In today’s always on, increasingly complex IT world, CIOs are faced with an unprecedented set of challenges — Big Data, virtualization and cloud computing, the consumerization of IT applications and devices, mobility, overburdened IT staffs and social networking – the list goes on and on. Never before has this confluence of factors created a digital demand mashup of this complexity. Layered on top of this complexity are the demands for information from employees, customers and partners to do their jobs.

These developments are fundamentally changing the scope and nature of what is considered mission critical for IT. In the past, the definition of what constituted mission critical was relatively well understood. Financial, supply chain and telecommunications applications were considered the ones that couldn’t go down. Today, that mission critical definition is expanding quickly. Areas such as analytics, sales force automation, CRM, web content, social applications and logistics, which all impact the customer experience, have pushed their way into the mission-critical category.

Broadening the mission-critical category brings many more users into the fold, which also expands the demand for access to information. This, in turn, increases the expectations on application availability. Applications that are unresponsive or altogether not available translate into lost revenue at that given moment in time, as well as take a toll on brand reputation in the future. Here are a few recent high-profile examples of how application downtime has negatively impacted organizations:

  • RIM essentially revolutionized mobile, but massive outages contributed to its demise – an epic fall from grace.
  • United had a glitch in the software that controls ground operations the weekend before Thanksgiving causing a two-hour outage and passenger outrage as people missed flights nationwide.
  • Netflix users could not access streaming devices on Christmas Eve due to a malfunction in Amazon AWS’s cloud infrastructure, leaving millions without the ability to watch their favorite movies.

According to Stratus, CIOs on average put up with three to five hours of downtime per year, with most servers experiencing 44 hours of downtime over the life of that server. But, the aforementioned factors are redefining how much downtime is acceptable especially as costs rise. Consider this: the cost of downtime per hour, which has recently been estimated to cost on average $138,888 per hour, as reported by the Aberdeen Group, is 38% higher from the cost of downtime in 2010. The cost of downtime ranges by industry from $181,770 for average companies to $101,600 for best-in-class companies.

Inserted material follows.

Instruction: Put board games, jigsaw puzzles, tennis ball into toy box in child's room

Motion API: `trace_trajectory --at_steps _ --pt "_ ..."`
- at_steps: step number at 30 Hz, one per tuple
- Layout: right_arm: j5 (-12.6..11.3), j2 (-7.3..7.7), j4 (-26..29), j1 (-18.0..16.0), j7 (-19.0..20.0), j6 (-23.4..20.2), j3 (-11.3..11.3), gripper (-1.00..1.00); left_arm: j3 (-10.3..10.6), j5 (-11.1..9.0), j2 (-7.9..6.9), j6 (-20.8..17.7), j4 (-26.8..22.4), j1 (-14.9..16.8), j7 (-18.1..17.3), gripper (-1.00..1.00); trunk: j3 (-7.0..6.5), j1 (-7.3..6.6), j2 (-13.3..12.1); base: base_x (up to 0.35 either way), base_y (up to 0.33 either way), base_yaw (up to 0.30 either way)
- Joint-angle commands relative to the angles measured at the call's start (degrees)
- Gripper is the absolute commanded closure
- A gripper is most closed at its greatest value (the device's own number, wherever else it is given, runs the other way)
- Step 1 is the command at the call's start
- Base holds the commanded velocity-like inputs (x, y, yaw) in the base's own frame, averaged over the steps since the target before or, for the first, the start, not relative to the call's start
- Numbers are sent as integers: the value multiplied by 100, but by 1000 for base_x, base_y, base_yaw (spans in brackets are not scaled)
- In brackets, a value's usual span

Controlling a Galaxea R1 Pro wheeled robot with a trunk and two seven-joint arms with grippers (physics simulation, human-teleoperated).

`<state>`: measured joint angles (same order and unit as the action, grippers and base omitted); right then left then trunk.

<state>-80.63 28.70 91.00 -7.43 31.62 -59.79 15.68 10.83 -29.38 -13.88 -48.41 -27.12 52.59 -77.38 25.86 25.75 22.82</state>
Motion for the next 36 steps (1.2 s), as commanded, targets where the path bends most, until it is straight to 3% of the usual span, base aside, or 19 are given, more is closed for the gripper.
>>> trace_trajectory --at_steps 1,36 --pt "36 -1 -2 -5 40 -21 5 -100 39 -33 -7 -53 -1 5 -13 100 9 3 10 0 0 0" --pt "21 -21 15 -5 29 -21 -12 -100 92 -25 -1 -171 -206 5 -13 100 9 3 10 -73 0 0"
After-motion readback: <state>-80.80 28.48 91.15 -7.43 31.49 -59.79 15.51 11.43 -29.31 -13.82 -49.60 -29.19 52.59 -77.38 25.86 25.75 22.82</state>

So, how come businesses essentially “whistle while walking past the graveyard” when it comes to downtime? Why do they think downtime is acceptable, when it’s not, especially as the data center goes through this transition? This notion should really be rejected as a business norm. Technology exists to prevent downtime, boasting six 9s or 99.9999% of availability. With this technology, proper procedures and monitoring in place, downtime can be practically eliminated.

To understand downtime and how costly it can be, you should first understand the three classifications of downtime:

  • Conventional availability equates to 99%, or an average of just shy of 88 hours of downtime a year.
  • High availability is equal to almost four 9s (99.99%) of downtime, or between four to eight hours a year.
  • Continuous availability equates to just over five minutes of downtime a year, or 99.999% uptime assurance.

Now, multiply the various amounts of downtime to see how much your company is losing in revenue alone from downtime.

As mentioned before, downtime doesn’t have to occur, and much of the reason it does is because everyone just assumes that at some point servers will go down and applications will follow suit. To combat downtime, you have to approach the challenge from the point of view of what needs to be done to keep applications available all the time. This incorporates the use of smart technology, fault-tolerant, high-availability servers that ensure 99.9999% uptime, and smart management practices, including proactive monitoring of all mission-critical systems that detect outages before they occur. This is true across the data center and cloud infrastructure.

As people continue to rely on applications for a myriad of purposes, businesses will need to make sure these applications are responsive and always available, accepting any downtime is simply not an adequate expectation.